The part in the video where they "puddle" the capping station and maybe just putting a paper towel under the printhead would be OK. Wiping across the printheads has to be done very delicate and as a last resort, I don't see a new printer being at that point yet, usually just placing a soaked towel underneath the printer for some period of time can get most "gunk". For the capping station and soaked towel you can use half Simple Green general purpose cleaner (from Walmart) and half distilled water instead of the fluid that is mentioned in the video. You need either an eyedropper or syringe without the needle to "puddle" the capping station with half Simple Green and half distilled water.

Freeing the printhead movement is done the same way, press the ink change button then unplug the printer for access to the capping station.

The video is for reference, at some point you will need to do such maintanance, but your printer is new I am skeptical for cleaning this way fixing your problem as the old paper didn't do this but the new paper does, finding the right settings for this new paper is probably where the solution lies. 

_Exhaust everything else first before you think about this cleaning._


----------



## GordonM (May 21, 2012)

Is it possible to have a two-week old C88? I thought these were a much older vintage. Even if it were new in the box, there is a non-sticky hygroscopic fluid in the waste pads (and I think the capping station), which could dry out over time. I don't know what this material is, if it needs to be replenished. But if the pads are dry, I can easily see how that could be a problem.

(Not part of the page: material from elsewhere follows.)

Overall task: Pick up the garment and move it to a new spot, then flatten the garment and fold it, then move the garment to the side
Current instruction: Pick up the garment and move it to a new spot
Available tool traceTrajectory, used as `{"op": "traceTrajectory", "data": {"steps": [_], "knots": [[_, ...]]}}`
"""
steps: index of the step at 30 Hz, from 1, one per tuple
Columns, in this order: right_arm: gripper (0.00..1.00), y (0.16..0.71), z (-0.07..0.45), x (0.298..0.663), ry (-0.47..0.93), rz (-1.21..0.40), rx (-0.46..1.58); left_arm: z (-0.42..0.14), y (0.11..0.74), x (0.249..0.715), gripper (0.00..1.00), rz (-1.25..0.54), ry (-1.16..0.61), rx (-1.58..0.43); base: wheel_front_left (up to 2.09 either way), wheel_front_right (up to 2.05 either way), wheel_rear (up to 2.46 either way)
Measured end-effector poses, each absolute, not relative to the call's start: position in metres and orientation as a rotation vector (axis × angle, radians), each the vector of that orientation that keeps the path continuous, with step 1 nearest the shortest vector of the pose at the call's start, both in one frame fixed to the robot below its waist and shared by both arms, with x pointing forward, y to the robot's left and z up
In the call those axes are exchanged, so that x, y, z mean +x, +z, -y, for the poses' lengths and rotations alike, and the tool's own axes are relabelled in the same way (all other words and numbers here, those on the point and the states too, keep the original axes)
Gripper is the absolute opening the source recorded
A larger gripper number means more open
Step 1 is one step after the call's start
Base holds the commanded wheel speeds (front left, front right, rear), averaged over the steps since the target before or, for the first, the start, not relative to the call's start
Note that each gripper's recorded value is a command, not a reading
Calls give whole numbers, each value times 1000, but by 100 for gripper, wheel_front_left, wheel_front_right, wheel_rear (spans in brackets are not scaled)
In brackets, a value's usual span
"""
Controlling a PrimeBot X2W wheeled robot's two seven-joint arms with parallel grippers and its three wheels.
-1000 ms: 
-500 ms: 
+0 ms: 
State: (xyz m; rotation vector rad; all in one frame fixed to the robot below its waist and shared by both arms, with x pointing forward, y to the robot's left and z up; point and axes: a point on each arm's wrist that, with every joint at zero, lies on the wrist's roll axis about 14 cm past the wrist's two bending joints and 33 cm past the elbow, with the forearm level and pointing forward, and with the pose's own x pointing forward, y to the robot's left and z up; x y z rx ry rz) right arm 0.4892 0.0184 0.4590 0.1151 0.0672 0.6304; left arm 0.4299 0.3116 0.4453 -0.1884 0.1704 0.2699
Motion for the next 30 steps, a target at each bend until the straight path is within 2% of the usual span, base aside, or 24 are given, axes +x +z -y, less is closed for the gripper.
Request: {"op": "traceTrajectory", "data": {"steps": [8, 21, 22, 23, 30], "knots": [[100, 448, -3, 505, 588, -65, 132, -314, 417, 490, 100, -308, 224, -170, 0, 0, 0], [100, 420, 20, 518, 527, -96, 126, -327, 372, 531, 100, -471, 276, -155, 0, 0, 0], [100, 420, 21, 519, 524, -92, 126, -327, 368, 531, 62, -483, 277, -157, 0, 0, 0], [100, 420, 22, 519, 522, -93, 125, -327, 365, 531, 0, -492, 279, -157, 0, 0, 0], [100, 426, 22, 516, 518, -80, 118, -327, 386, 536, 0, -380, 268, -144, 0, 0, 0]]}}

Anyway, I know it's not the paper per se. I can print on this stuff with the heaviest ink with Plain modes and it won't cockle or streak. I WILL get splotches if I try to use a Matte setting, and there are areas of solid black -- doesn't have to be big areas. I have some Jetcol 95% release paper that cannot go through my printers without leaving roller track marks over any black areas.


----------



## mgparrish (Jul 9, 2005)

GordonM said:


> Is it possible to have a two-week old C88? I thought these were a much older vintage. Even if it were new in the box, there is a non-sticky hygroscopic fluid in the waste pads (and I think the capping station), which could dry out over time. I don't know what this material is, if it needs to be replenished. But if the pads are dry, I can easily see how that could be a problem.


 
Good question. I have seen refurbs on Epson site a while back, been a while since I saw a new for sale, but they could exist somewhere, question is the shelf life. 

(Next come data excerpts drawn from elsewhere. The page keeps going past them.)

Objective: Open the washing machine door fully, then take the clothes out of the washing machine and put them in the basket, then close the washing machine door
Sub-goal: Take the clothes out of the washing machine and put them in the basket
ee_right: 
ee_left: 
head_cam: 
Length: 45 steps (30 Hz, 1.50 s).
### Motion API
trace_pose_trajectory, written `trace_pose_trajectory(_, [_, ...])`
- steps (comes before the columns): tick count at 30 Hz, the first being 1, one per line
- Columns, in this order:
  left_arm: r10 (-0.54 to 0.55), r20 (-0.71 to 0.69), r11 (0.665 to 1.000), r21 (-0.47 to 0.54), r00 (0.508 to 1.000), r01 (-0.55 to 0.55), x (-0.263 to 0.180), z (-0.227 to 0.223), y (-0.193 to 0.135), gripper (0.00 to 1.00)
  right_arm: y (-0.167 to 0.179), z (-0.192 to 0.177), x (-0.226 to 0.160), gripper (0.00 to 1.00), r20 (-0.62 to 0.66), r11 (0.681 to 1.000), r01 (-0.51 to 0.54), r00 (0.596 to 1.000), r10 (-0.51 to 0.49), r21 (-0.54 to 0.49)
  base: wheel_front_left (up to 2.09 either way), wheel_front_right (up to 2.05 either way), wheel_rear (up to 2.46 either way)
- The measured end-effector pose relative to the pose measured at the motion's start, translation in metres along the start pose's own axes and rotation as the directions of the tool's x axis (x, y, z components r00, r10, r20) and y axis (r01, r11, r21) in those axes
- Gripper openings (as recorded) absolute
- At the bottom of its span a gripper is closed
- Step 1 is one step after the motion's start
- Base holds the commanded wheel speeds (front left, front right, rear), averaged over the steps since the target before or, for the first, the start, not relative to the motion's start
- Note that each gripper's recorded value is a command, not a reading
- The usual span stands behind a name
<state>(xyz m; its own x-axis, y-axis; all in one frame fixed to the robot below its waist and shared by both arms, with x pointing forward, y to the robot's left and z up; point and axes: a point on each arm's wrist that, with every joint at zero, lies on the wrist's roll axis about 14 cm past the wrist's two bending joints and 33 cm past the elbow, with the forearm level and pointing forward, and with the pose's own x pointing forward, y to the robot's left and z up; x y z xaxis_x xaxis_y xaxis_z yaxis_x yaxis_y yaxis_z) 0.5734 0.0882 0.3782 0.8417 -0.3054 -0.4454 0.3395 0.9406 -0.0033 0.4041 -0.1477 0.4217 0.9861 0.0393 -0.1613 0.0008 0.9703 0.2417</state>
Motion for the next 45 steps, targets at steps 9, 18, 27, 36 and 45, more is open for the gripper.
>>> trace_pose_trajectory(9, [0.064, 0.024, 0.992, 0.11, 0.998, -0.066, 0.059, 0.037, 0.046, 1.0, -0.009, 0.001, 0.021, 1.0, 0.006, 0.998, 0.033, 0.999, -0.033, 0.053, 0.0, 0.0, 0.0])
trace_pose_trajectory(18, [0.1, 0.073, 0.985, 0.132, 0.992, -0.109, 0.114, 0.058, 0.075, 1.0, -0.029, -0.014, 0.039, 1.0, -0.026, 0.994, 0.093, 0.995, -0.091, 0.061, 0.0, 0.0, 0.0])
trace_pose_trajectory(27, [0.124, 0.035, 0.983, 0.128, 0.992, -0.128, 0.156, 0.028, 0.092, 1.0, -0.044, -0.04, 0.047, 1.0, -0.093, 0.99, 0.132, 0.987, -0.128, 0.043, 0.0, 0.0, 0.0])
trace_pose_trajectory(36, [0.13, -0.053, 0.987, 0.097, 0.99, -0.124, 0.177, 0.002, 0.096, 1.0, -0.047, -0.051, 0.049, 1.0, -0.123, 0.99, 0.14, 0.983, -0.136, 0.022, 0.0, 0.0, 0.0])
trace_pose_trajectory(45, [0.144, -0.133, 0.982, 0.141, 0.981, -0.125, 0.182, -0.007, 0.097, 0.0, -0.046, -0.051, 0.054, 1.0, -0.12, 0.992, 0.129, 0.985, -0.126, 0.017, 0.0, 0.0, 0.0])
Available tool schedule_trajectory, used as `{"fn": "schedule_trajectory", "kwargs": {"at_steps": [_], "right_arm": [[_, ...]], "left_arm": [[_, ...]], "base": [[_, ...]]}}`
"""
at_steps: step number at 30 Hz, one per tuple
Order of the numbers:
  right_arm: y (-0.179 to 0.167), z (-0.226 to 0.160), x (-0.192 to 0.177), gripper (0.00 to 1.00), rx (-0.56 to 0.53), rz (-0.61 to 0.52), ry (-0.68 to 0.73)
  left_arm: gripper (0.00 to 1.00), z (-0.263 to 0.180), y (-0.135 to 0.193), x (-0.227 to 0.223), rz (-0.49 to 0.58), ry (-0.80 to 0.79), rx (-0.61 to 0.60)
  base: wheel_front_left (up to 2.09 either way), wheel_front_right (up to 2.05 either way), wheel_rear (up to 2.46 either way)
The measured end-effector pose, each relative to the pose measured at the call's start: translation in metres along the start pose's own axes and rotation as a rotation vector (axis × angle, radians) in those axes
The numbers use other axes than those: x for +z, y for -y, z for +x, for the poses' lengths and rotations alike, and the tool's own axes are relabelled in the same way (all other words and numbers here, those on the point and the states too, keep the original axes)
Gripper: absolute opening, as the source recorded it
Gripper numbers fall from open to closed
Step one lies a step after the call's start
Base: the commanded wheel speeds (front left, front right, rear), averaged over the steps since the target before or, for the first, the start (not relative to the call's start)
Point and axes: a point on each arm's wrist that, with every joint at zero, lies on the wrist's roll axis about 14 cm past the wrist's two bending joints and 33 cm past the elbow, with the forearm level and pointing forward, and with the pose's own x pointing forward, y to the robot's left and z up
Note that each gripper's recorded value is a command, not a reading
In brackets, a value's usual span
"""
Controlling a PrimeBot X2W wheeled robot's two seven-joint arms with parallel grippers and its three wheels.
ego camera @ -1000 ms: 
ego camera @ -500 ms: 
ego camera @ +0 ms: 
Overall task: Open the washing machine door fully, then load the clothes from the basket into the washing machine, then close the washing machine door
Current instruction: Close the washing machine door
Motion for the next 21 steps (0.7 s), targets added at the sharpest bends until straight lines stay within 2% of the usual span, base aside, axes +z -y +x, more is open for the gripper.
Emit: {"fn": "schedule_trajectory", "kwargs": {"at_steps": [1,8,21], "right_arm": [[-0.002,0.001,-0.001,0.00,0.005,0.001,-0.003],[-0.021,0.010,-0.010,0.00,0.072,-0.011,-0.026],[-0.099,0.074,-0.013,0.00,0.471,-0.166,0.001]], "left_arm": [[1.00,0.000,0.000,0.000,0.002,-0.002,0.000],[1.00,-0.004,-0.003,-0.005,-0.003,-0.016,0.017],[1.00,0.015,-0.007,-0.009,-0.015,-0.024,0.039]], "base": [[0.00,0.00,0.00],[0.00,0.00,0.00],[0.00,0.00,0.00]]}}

Being dry won't gunk up the bottom of the head unless that stuff from the factory dried and got crusty and wouldn't allow ink to pass thru very well. Also possible that if a lot of head cleans were done here initially the capping got gunked up quicker, or paper was jammed and gunked up the bottom of the printhead.

Kinda reinforces why we believe that all Epson desktop printers should be tested with OEM inks before adding sublimation.


----------



## GordonM (May 21, 2012)

A thing I've noticed is that doing even a couple of borderless prints is very bad for the internal cleanliness of these Epsons. I tried just a few, and noticed a 1/8" band in the waste pads along the bottom of the printer on either side of where the paper was. Touching this band will mark up your finger with quite a bit of ink. The backside of sub paper is usually uncoated, and could easily wick up the ink, on the back and also onto the sides. It wouldn't take much for the head to then spread that across the top of the paper.

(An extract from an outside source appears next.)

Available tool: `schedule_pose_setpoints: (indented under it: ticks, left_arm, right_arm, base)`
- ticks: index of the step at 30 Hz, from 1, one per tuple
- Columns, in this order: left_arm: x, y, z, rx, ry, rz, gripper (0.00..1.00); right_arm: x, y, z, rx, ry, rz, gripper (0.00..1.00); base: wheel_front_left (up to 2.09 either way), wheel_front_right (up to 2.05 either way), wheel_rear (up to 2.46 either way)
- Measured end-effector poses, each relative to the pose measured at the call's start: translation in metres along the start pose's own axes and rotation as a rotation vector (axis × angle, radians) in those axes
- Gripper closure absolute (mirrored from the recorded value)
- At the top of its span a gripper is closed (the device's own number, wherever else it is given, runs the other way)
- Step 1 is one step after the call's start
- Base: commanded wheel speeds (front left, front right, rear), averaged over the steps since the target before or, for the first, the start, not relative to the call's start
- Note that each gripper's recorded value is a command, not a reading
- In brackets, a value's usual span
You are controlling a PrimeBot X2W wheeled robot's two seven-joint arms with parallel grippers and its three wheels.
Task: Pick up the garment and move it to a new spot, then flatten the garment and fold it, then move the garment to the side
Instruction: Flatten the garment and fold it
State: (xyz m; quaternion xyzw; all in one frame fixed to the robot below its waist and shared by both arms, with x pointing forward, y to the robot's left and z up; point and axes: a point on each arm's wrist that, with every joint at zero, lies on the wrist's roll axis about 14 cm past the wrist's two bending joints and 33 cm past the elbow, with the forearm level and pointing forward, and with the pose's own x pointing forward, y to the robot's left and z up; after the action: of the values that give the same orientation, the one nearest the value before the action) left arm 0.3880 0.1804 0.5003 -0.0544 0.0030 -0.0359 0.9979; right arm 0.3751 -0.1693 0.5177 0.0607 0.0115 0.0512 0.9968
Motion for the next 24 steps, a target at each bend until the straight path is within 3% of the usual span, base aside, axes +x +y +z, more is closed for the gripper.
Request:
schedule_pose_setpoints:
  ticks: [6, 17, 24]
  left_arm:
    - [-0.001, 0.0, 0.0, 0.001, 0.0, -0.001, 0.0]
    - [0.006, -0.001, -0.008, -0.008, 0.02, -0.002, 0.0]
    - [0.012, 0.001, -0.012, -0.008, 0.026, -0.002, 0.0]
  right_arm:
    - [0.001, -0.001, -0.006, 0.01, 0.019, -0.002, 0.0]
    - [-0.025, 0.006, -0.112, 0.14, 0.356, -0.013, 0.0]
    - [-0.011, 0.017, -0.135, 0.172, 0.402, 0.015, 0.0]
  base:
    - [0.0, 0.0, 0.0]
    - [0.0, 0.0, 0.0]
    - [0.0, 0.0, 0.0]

So maybe this isn't the OP's problem, but it's one of those things to be on the lookout for when using these printers. Now, I just print on larger paper, and cut to size to remove the borders. I do 11x17s, and I've needed to do these borderless. Fortunately, numerous paper suppliers offer 12x18. It's no more expensive, though it adds a bit of time for the cutting.


----------



## 2dolla2holla (Sep 8, 2011)

Thanks guys for the support, and you bring up an interesting point about the c88+ being new, i purchased it from a big box retailer in the box off the shelve, but who knows the shelf life especially since its discontinued right? I did some research on the forums and found a few threads of people have the same issue with the C88+. I guess there was an overspray issue with the c8x models, even using their OEM ink. So i think i'm going to purchase a newer version. What are some affordable, yet good epson sublimation printers that you guys would suggest?


----------



## mgparrish (Jul 9, 2005)

2dolla2holla said:


> Thanks guys for the support, and you bring up an interesting point about the c88+ being new, i purchased it from a big box retailer in the box off the shelve, but who knows the shelf life especially since its discontinued right? I did some research on the forums and found a few threads of people have the same issue with the C88+. I guess there was an overspray issue with the c8x models, even using their OEM ink. So i think i'm going to purchase a newer version. What are some affordable, yet good epson sublimation printers that you guys would suggest?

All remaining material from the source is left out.